Long ago, a little-known commentator put his finger on the heart of our housing problem. If we go on like this, he wrote (in the mid-1980s, when by 21st-century standards we barely knew what to 'go on like this' meant), houses would end up earning more money than the people living in them.
At the time, this was intended as a statement of the ridiculous but we now know it was a statement of the obvious to come. And now it has happened:
people's houses really are earning more than they do and, as a result, every householder has been turned into an untaxed, self-employed developer.
In this new situation, the production of new houses - which were numerous enough to act as the government's means of controlling the housing market as recently as the 1970s - has been overtaken by the tidal wave of transactions involving existing houses that nowadays outnumber new ones by a huge margin.
No one should doubt that this is a momentous issue in itself, but it is yesterday's issue.
We should no longer be allowed to forget that the century of owner occupation was the 20th. We are citizens of the 21st, the century of owner speculation, and in consequence our take on the housing problem is different.
For a start we are all experts now, not amateurs. We can no longer plead that we thought we were answering a deep call of human nature when we took out our first mortgages.
Now we have to admit that we were in it for the equity and the untaxed capital gain. Deep in our subconsciousness we have erased any lingering idea that our houses are primarily private places to eat, sleep and raise families.
If we still want that sort of anachronistic dwelling, we will have to fight to keep ourselves out of the housing market as did the 93,000 Birmingham council tenants who last month voted overwhelmingly against handing the running of their homes over to a new housing association - a step which they correctly saw as the first towards a privatisation deal of some sort, guaranteed to get them onto the street.
The true 21st-century house, trimmed for market combat, will, of course, resemble a 19th-century vicarage - like every other house in this country, new or old - although somewhat downsized and possibly constructed from blue kryptonite that automatically lights up at night. Nominally it will be a three-bedroom dwelling but in practice it will operate like a small hotel, run by a single householder with an offshore bank account but minimal furniture and the constant presence of tenants who pay cash and are constantly changing.
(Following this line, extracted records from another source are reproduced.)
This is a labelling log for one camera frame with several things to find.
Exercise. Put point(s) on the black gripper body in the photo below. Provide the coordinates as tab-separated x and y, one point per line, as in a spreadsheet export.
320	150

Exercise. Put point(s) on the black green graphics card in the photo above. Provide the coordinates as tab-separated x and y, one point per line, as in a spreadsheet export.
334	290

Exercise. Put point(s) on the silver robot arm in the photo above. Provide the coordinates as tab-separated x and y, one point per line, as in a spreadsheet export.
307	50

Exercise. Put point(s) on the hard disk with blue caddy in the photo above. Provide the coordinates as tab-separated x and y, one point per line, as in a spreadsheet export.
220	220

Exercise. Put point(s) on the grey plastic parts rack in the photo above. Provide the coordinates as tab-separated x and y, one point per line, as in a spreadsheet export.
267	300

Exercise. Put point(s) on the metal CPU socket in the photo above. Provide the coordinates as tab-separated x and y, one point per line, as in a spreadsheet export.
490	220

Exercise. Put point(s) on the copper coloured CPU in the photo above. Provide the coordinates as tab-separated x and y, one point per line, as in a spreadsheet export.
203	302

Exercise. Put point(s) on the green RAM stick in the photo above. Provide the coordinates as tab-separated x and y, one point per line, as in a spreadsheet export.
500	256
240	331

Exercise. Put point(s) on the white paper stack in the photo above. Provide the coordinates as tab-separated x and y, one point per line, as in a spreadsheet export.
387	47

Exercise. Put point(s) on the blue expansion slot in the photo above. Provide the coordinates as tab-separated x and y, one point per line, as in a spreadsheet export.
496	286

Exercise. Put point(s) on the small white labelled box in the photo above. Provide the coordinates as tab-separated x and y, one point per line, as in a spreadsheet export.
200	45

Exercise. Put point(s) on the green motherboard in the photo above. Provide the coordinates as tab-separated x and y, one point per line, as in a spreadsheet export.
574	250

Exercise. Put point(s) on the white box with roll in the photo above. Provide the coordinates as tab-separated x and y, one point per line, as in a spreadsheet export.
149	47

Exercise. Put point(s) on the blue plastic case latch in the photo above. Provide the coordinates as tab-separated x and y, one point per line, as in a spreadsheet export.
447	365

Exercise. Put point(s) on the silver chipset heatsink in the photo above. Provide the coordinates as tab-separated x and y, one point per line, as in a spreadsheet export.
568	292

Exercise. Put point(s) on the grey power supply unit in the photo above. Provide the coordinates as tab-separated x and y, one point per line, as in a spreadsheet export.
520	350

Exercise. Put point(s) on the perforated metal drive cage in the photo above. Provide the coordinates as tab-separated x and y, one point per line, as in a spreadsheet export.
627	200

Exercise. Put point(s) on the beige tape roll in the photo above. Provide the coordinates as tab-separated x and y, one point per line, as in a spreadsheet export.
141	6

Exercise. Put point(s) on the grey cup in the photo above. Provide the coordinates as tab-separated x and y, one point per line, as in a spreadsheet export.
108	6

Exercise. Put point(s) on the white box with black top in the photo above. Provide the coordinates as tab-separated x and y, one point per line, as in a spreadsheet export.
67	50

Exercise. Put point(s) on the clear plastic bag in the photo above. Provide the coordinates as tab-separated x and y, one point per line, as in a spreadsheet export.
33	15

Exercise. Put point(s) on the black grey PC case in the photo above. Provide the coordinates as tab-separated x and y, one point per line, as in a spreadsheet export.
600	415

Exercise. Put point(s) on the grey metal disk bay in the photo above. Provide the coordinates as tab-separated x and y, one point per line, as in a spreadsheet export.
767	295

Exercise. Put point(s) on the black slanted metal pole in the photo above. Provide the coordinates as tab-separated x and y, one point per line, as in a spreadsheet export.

For their benefit, every room in the house, except bathrooms, will be kitted out with a bed, a currency dealer's workstation and an automatic teller machine.
In this way the traditionalism that disfigured so many of the chintzy houses of the owneroccupier era will give way - at least internally - to a rigorous functionality reflecting the fact that many of these houses will remain unoccupied for long periods and may be sold three or four times every year while their value increases.
In 1978, four times as many houses were sold as houses built. By 1988, 10 times. By 2008, perhaps 100 times as many will be sold or refinanced.
Nothing will stop it. Industry is finished and the oil is running out. We are a nation of speculators adjoining a continent of tenants just as surely as the Easter islanders were a statuary economy in the middle of the Pacific Ocean. Better get used to it.